Bukarest: Gespräch mit GMD Ethan Schmeisser anlässlich der «Norma» vom 03.11.2021
«I was really, really lucky»
2021 feiert die Nationaloper in Bukarest ihr 100jähriges Bestehen. Der Artistic Director (GMD) Ethan Schmeisser dirigiert sowohl die November-Vorstellungen von «Norma» wie auch die Neu-Produktion des «Don Giovanni» im Frühling 2022. Jan Krobot hat den Dirigenten am Morgen von Bellinis 220. Geburtstag in der Lobby eines Bukarester Hotels zum Gespräch getroffen.
Foto: Yossi Zwecker
Ethan Schmeisser selbst ist Israel geboren, seine Eltern stammen aber wie Elena Mosuc und Daniel Magdal, die Norma und der Pollione der aktuellen Bukarester Produktion aus Iaşi (Jassy), einer Universitätsstadt in der rumänischen Region Moldau im Nordosten des Landes
Ethan Schmeisser studierte an der Tel Aviv Music Academy und schloss das Studium in den Fächern Chor- und Orchesterdirigieren «cum laude» ab. Für seinen Masterabschluss im Fach Dirigieren studierte er bei Prof. Mendi Rodan.
Im Jahr 2000 konnte er an der Israeli Opera als Pianist und später Korrepetitor einsteigen. Schmeisser sieht es als glückliche Fügung seiner Karriere («I was really, really lucky»), dass zu dem Zeitpunkt, als er, noch zu Beginn seines Studiums, in Tel Aviv begann, die Israeli Opera ihre Aktivitäten deutlich erweiterte und er in die Betreuung des Young Artist Programms einsteigen konnte. 2009 debütierte er, gefördert von David Stern, mit Mozarts «Die Zauberflöte» als Dirigent und 2012 übernahm er die Leitung des Chores und war nun auch in die administrativen Tätigkeiten der Kompanie eingebunden. Da die Kompanie weder ein festes Ensemble noch Chor oder Orchester besitzt, konnte er so «learning by doing» in sehr kurzer Zeit sehr viel profitieren. Beim Israel Philharmonic Orchestra, arbeitete Ethan Schmeisser als Assistent und Pianist mit Dirigenten wie Zubin Mehta, Kurt Masur, Gustavo Dudamel, Roberto Abbado, Gianandrea Noseda, Marin Alsop, Karlheinz Stefans und Manfred Honneck zusammen. David Stern inspirierte Schmeisser sich mit der historisch informierten Spielweise und Aufführungspraxis auseinanderzusetzen.

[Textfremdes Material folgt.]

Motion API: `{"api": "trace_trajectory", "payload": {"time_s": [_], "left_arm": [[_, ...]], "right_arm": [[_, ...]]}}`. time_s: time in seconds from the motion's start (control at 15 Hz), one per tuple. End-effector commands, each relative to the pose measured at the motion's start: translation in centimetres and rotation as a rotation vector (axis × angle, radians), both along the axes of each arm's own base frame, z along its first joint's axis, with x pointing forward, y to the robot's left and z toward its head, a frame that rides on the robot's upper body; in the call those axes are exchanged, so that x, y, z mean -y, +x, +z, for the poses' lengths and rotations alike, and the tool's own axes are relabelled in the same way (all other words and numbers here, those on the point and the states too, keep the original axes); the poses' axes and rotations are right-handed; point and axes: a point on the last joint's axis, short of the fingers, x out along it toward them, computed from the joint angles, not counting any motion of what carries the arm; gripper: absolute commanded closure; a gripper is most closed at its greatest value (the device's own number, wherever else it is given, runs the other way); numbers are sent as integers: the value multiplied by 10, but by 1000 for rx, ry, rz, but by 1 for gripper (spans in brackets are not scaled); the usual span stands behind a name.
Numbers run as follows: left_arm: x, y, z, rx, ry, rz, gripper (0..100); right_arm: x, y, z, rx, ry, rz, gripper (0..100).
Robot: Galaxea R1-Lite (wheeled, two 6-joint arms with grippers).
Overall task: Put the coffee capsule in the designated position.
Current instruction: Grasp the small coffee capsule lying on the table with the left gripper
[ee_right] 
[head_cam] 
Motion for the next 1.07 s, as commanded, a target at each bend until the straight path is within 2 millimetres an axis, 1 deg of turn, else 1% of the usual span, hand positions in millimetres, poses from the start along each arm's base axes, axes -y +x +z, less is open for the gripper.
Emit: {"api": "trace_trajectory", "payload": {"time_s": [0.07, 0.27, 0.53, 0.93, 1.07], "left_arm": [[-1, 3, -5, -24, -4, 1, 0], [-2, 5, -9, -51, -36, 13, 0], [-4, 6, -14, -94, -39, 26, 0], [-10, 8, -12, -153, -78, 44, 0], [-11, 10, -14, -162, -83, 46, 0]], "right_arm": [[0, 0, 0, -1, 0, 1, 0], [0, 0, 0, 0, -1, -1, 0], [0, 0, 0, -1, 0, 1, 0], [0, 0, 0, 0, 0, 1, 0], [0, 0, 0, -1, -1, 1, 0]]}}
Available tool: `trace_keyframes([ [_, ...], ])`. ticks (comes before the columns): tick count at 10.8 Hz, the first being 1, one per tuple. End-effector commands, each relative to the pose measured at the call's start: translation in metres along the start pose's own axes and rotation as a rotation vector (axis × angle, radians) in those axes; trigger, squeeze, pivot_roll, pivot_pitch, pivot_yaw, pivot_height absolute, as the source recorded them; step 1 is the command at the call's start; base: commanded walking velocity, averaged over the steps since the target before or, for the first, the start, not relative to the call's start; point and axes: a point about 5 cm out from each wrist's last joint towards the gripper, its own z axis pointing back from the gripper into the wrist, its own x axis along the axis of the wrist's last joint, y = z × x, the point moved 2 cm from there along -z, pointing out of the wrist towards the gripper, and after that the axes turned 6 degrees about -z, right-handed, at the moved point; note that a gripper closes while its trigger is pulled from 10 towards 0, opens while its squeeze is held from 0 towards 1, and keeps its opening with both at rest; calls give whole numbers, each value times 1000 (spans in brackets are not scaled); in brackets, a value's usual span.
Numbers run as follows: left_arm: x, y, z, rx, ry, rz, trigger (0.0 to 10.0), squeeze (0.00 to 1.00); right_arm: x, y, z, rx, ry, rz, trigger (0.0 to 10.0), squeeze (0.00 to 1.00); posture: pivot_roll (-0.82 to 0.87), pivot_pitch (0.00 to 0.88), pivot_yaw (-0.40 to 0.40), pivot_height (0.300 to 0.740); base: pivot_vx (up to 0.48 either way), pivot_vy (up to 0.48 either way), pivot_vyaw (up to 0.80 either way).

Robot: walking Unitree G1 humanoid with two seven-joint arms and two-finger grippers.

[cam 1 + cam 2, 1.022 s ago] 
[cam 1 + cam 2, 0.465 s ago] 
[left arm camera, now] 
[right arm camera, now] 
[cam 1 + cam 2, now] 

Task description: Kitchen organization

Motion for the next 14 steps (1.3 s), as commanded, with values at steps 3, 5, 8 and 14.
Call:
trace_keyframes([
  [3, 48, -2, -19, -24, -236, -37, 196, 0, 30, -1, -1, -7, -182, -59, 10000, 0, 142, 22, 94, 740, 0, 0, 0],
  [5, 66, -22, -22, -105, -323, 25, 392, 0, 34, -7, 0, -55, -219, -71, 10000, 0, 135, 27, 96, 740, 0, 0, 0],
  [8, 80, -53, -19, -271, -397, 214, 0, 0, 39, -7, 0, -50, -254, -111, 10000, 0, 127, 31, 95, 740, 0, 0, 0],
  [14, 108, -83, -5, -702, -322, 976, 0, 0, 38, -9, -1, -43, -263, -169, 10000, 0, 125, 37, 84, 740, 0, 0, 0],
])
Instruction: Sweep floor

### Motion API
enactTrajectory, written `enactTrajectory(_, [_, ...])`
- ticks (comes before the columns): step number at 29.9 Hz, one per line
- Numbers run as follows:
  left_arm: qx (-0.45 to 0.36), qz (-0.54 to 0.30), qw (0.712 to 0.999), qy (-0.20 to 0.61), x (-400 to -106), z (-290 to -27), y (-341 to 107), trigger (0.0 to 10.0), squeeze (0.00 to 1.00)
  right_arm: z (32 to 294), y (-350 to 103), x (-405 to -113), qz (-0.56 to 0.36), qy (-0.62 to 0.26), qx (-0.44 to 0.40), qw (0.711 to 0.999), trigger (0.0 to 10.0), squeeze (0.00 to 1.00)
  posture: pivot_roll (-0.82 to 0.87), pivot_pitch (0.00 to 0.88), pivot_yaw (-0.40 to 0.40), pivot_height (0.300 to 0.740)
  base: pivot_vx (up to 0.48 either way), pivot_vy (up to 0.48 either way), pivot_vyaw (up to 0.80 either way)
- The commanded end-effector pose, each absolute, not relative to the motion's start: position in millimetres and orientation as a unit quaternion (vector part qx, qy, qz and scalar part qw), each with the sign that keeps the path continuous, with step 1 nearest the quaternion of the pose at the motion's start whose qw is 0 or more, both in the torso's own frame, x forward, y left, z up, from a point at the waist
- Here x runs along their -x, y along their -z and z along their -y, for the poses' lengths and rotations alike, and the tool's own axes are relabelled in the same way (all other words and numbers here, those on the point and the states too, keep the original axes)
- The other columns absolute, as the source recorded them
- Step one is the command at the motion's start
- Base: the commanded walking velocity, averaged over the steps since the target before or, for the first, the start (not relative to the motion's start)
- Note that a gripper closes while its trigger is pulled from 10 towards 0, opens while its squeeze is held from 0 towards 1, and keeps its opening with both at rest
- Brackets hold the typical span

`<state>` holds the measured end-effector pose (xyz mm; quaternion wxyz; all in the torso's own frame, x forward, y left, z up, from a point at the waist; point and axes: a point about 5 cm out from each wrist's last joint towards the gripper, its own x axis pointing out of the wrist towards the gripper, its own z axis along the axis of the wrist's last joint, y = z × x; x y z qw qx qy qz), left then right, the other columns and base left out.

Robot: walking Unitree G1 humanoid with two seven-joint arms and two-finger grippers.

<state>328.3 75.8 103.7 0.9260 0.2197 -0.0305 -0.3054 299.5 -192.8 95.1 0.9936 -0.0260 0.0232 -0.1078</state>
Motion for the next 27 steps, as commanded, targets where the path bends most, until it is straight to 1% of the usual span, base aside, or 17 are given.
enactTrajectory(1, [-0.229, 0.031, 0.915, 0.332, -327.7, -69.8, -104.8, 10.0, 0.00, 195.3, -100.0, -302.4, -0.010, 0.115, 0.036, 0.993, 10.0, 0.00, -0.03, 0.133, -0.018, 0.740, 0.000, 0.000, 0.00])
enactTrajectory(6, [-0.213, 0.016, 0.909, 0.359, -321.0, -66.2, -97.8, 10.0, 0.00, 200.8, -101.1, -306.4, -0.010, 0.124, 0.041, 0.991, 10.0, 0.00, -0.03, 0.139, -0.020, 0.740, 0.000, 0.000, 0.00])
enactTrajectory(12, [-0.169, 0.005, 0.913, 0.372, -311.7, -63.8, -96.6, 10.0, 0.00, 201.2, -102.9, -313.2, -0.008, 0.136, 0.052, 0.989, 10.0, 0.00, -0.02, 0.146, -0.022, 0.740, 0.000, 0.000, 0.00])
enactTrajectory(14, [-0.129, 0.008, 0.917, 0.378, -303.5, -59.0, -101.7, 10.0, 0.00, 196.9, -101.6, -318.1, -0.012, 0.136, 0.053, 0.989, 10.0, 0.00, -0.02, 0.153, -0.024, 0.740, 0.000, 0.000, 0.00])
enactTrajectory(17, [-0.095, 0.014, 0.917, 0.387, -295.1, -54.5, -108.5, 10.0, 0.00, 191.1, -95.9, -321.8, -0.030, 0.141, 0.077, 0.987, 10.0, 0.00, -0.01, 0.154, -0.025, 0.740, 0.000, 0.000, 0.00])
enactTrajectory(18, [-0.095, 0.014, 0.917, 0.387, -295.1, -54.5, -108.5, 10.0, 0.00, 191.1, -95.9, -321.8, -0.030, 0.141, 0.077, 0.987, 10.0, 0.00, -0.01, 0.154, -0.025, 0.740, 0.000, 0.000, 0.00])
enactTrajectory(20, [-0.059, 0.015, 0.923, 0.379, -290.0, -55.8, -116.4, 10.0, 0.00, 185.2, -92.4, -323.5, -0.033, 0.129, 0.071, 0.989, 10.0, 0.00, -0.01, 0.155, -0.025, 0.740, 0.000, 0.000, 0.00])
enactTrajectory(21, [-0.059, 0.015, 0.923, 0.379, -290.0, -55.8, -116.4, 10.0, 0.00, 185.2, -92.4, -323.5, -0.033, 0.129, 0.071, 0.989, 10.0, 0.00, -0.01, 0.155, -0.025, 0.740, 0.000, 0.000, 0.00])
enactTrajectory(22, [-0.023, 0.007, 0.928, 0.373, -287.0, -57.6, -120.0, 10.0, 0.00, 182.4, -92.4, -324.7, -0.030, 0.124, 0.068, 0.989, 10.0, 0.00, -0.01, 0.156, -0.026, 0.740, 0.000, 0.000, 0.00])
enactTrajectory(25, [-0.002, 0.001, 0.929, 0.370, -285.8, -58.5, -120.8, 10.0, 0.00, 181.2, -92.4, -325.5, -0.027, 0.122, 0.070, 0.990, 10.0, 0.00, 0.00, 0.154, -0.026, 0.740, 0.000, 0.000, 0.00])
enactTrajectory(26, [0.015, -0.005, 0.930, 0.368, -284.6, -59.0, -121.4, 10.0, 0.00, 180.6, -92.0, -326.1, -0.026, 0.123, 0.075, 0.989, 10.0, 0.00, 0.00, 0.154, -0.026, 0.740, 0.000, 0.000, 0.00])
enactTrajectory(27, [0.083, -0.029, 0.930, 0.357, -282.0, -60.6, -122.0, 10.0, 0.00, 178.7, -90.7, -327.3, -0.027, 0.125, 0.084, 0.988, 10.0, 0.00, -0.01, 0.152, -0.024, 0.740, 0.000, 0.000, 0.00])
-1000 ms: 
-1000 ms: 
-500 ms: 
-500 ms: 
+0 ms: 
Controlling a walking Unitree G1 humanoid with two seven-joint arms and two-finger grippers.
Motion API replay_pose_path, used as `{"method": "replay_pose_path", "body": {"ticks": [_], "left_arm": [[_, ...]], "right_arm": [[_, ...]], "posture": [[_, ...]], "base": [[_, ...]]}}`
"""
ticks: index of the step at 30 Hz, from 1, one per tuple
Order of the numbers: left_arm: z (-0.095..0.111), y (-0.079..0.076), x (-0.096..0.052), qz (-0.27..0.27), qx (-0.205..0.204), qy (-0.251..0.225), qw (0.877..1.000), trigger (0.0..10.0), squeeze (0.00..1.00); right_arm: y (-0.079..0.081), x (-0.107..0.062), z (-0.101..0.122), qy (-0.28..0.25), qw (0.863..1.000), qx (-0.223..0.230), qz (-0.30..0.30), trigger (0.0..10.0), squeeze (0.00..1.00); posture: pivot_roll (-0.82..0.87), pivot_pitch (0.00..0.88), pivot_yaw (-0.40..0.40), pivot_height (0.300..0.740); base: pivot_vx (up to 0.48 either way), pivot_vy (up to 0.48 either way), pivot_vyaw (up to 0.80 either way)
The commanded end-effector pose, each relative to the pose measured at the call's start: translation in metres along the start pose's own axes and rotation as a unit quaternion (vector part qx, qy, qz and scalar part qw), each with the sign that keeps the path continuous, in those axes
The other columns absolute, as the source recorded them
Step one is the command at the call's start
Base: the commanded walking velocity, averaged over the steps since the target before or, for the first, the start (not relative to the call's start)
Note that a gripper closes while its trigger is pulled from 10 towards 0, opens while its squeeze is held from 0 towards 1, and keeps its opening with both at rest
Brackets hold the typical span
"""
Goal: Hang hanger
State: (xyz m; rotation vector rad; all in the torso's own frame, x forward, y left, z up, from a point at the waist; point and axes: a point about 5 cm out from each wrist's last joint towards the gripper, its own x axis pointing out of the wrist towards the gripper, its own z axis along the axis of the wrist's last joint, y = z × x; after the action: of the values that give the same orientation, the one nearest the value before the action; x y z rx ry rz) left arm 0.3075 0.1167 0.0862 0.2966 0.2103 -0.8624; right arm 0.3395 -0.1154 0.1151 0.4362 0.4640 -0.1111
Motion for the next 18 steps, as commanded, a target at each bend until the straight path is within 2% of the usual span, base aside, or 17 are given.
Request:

2017 folgte das internationale Debüt Schmeissers beim Perugia Music Festival. Glückliche Zufälle, neben der familiären Abstammung, führten dann zum Engagement in Bukarest. Das Treffen mit seiner ersten Agentin Priscilla Baglioni fand in Bukarest statt, da Schmeisser vor Ort war, um sich rumänische Papiere zu besorgen und Baglionis Ehemann als Riccardo («Un ballo in maschera» in der Regie von Grischa Asagaroff, den Schmeisser bereits von einer Produktion in Tel Aviv kannte) an der Nationaloper engagiert war. Beim Premierenempfang traf Schmeisser dann zwei für seine weitere Laufbahn entscheidende Persönlichkeiten: seinen aktuellen Agenten Stelian Gheorghe und den Chorleiter Daniel Jinga, dem er von Chorleiter zu Chorleiter zur beeindruckenden Leistung des Chores in der gerade gehörten Premiere gratulierte. Als die Position des GMD neu zu besetzen war, empfahl Jinga, mittlerweile interimistischer Intendant, Schmeisser für die Position.
In Zukunft möchten beide, Jinga wie Schmeisser, die Nationaloper Bukarest wieder zur Heimat für rumänische Sänger, besonders jene, die lange nicht mehr in der Heimat gesungen haben, machen. Zusätzlich liegt ihnen, wo nötig, die Überarbeitung aktueller Produktionen in szenischer wie musikalischer Hinsicht am Herzen.
Die aktuelle Produktion der «Norma» steht deutlich für die erfolgreiche Arbeit Schmeissers. Unter seiner musikalischen Führung ist die Nationaloper Bukarest bereit zu neuen Höhenflügen.